How to factorize $n^5+n+1$?
Not sure if my answer can satisfy:
$$\begin{aligned} n^5+n+1&=(n^5-n^2)+(n^2+n+1)\\&=n^2(n-1)(n^2+n+1)+(n^2+n+1)\\&=(n^3-n^2+1)(n^2+n+1)\end{aligned}$$
By trial and error, knowing that there must be a simple solution.

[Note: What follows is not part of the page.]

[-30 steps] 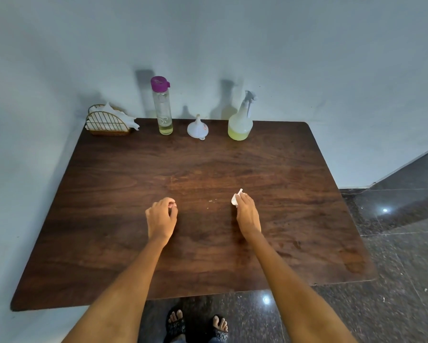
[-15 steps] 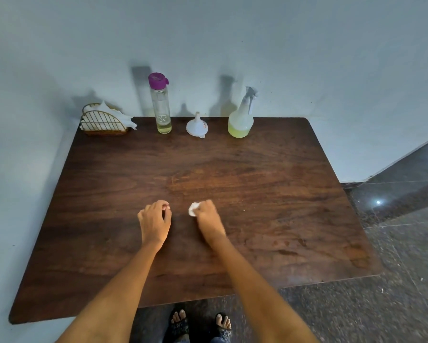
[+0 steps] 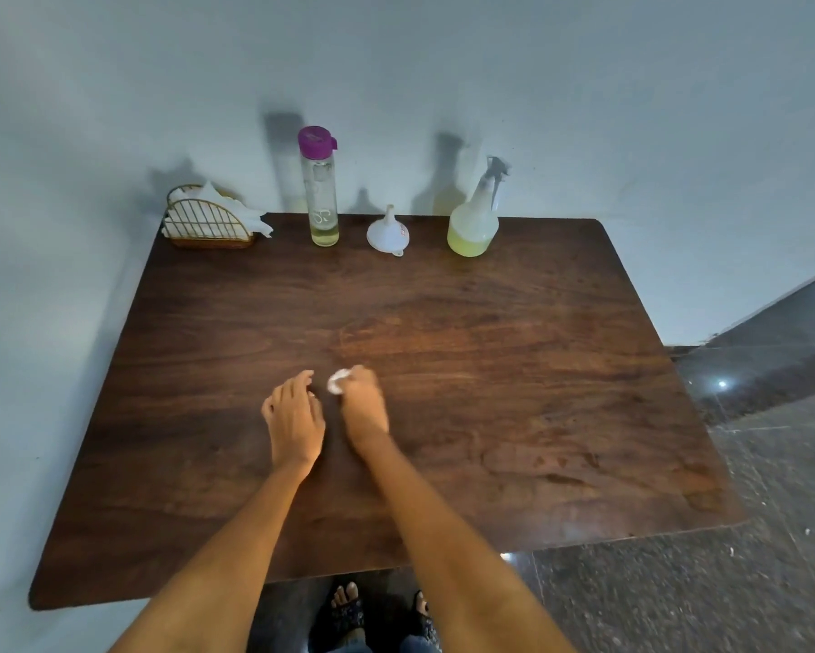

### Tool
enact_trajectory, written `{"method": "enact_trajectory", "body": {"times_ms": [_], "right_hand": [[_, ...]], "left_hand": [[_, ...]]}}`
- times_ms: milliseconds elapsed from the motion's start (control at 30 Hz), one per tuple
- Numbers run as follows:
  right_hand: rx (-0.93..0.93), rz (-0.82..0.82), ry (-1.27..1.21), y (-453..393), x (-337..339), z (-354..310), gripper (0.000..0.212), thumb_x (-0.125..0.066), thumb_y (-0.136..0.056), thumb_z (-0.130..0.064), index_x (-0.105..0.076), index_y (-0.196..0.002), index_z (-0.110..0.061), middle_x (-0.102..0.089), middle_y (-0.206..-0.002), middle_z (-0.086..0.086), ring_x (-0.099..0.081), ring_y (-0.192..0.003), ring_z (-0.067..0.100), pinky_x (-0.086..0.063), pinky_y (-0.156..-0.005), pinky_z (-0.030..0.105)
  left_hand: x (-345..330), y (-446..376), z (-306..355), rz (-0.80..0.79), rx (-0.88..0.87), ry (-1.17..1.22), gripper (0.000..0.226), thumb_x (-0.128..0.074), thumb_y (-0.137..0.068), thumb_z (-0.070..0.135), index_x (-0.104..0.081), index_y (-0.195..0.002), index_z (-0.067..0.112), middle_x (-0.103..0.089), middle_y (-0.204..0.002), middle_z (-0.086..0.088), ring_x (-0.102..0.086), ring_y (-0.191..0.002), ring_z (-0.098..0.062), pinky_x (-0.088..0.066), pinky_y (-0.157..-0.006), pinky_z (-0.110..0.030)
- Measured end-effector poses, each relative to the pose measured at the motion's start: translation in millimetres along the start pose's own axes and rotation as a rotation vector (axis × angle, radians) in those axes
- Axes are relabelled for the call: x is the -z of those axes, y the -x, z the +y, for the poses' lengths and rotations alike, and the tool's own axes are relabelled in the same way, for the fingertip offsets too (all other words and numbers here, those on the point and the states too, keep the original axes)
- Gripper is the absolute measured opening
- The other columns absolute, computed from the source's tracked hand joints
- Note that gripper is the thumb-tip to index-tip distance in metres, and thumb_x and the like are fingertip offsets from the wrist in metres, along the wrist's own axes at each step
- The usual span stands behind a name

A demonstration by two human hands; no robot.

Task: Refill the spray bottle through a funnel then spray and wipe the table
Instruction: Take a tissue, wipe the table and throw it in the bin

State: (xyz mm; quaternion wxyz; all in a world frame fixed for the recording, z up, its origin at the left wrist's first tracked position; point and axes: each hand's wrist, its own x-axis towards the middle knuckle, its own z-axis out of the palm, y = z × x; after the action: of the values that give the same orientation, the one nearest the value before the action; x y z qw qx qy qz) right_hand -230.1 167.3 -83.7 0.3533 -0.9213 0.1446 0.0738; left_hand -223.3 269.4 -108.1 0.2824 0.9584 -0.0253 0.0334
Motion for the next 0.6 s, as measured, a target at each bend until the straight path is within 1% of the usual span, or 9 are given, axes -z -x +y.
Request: {"method": "enact_trajectory", "body": {"times_ms": [33,67,133,200,267,333,400,500,600], "right_hand": [[0.087,-0.073,0.035,4.7,-6.9,-9.9,0.027,-0.041,-0.092,-0.002,-0.056,-0.114,0.003,-0.049,-0.12,0.022,-0.044,-0.115,0.033,-0.04,-0.093,0.041],[0.153,-0.084,0.064,8.6,-5.1,-9.8,0.026,-0.041,-0.093,-0.003,-0.055,-0.115,0.003,-0.048,-0.121,0.021,-0.043,-0.116,0.032,-0.039,-0.095,0.042],[0.12,0.029,0.014,9.3,12.8,21.8,0.024,-0.044,-0.092,-0.008,-0.06,-0.109,-0.002,-0.052,-0.115,0.013,-0.047,-0.109,0.021,-0.038,-0.096,0.036],[-0.053,0.215,-0.015,11.4,48.6,69.5,0.019,-0.049,-0.085,-0.017,-0.066,-0.095,-0.015,-0.053,-0.098,0.002,-0.048,-0.096,0.013,-0.04,-0.085,0.029],[-0.288,0.405,-0.116,14.0,87.9,121.0,0.016,-0.054,-0.075,-0.02,-0.068,-0.082,-0.018,-0.058,-0.089,0.001,-0.055,-0.091,0.016,-0.039,-0.078,0.028],[-0.52,0.533,-0.284,17.0,121.0,153.4,0.018,-0.055,-0.075,-0.006,-0.071,-0.081,-0.004,-0.064,-0.088,0.013,-0.061,-0.093,0.03,-0.041,-0.074,0.029],[-0.646,0.632,-0.316,14.1,137.5,171.3,0.016,-0.049,-0.078,0.005,-0.064,-0.081,0.01,-0.06,-0.097,0.03,-0.058,-0.095,0.044,-0.044,-0.074,0.038],[-0.596,0.617,-0.373,-9.1,113.0,146.8,0.017,-0.051,-0.079,0.003,-0.067,-0.081,-0.002,-0.062,-0.098,0.023,-0.06,-0.095,0.037,-0.042,-0.077,0.033],[-0.364,0.427,-0.354,-34.4,45.8,77.1,0.018,-0.054,-0.078,-0.006,-0.07,-0.083,0.0,-0.065,-0.094,0.021,-0.06,-0.095,0.031,-0.043,-0.081,0.03]], "left_hand": [[1.6,-1.5,-2.9,0.008,0.03,0.004,0.034,-0.051,-0.087,0.001,-0.057,-0.12,0.007,-0.063,-0.117,-0.011,-0.055,-0.111,-0.032,-0.034,-0.099,-0.045],[2.1,-2.4,-4.0,0.014,0.048,0.008,0.034,-0.05,-0.087,0.0,-0.058,-0.12,0.006,-0.063,-0.117,-0.011,-0.054,-0.111,-0.032,-0.033,-0.1,-0.045],[1.5,-1.9,-2.6,0.009,0.017,-0.004,0.032,-0.051,-0.086,-0.001,-0.059,-0.117,0.005,-0.064,-0.114,-0.012,-0.055,-0.109,-0.033,-0.034,-0.099,-0.045],[-2.4,1.7,3.4,-0.016,-0.052,-0.029,0.03,-0.052,-0.087,-0.001,-0.06,-0.115,0.005,-0.064,-0.11,-0.013,-0.056,-0.108,-0.033,-0.035,-0.099,-0.046],[-8.2,6.4,11.6,-0.048,-0.099,-0.036,0.03,-0.053,-0.087,-0.001,-0.06,-0.115,0.006,-0.064,-0.109,-0.013,-0.057,-0.107,-0.032,-0.037,-0.099,-0.046],[-14.1,11.8,17.0,-0.067,-0.125,-0.035,0.029,-0.054,-0.086,0.0,-0.061,-0.114,0.007,-0.064,-0.109,-0.011,-0.058,-0.106,-0.031,-0.038,-0.098,-0.046],[-16.6,15.4,16.6,-0.067,-0.135,-0.035,0.029,-0.054,-0.086,0.001,-0.061,-0.113,0.009,-0.064,-0.108,-0.009,-0.059,-0.105,-0.029,-0.038,-0.099,-0.045],[-12.2,15.5,6.6,-0.05,-0.108,-0.042,0.03,-0.053,-0.087,0.002,-0.06,-0.115,0.01,-0.064,-0.111,-0.008,-0.058,-0.107,-0.027,-0.036,-0.101,-0.044],[0.4,8.5,-5.7,-0.018,-0.062,-0.051,0.033,-0.05,-0.088,0.002,-0.057,-0.12,0.009,-0.063,-0.114,-0.008,-0.057,-0.111,-0.027,-0.034,-0.103,-0.044]]}}
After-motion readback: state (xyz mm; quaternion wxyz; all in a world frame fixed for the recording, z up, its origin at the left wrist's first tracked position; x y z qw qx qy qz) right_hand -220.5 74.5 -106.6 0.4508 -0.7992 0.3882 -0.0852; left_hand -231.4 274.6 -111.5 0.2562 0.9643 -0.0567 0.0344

Factoring $n^5+1$ leads nowhere. $$n^5+n+1=(n+1)(n^4-n^3+n^2-n+1)+n.$$
Factoring $n^5+n$ leads nowhere. $$n^5+n+1=n(n+1)(n^3-n^2+n-1)+1.$$
Factoring $n^5+n^2$ with an artifice fails, but shows some hope $$n^5+n^2-n^2+n+1=n^2(n+1)(n^2-n+1)-n^2+n+1.$$
- Factoring $n^5-n^2$ instead works ! $$n^5-n^2+n^2+n+1=n^2(n-1)(n^2+n+1)+n^2+n+1.$$
Your coefficients are $(1,0,0,0,1,1)$. That suggests to me that $(1,1,1,1,1,1) + (0,-1,-1,-1,0,0)$ will be useful, to form the pattern with blocks of 3 unit coefficients, i.e. that $(x^2+x+1)$ is a factor.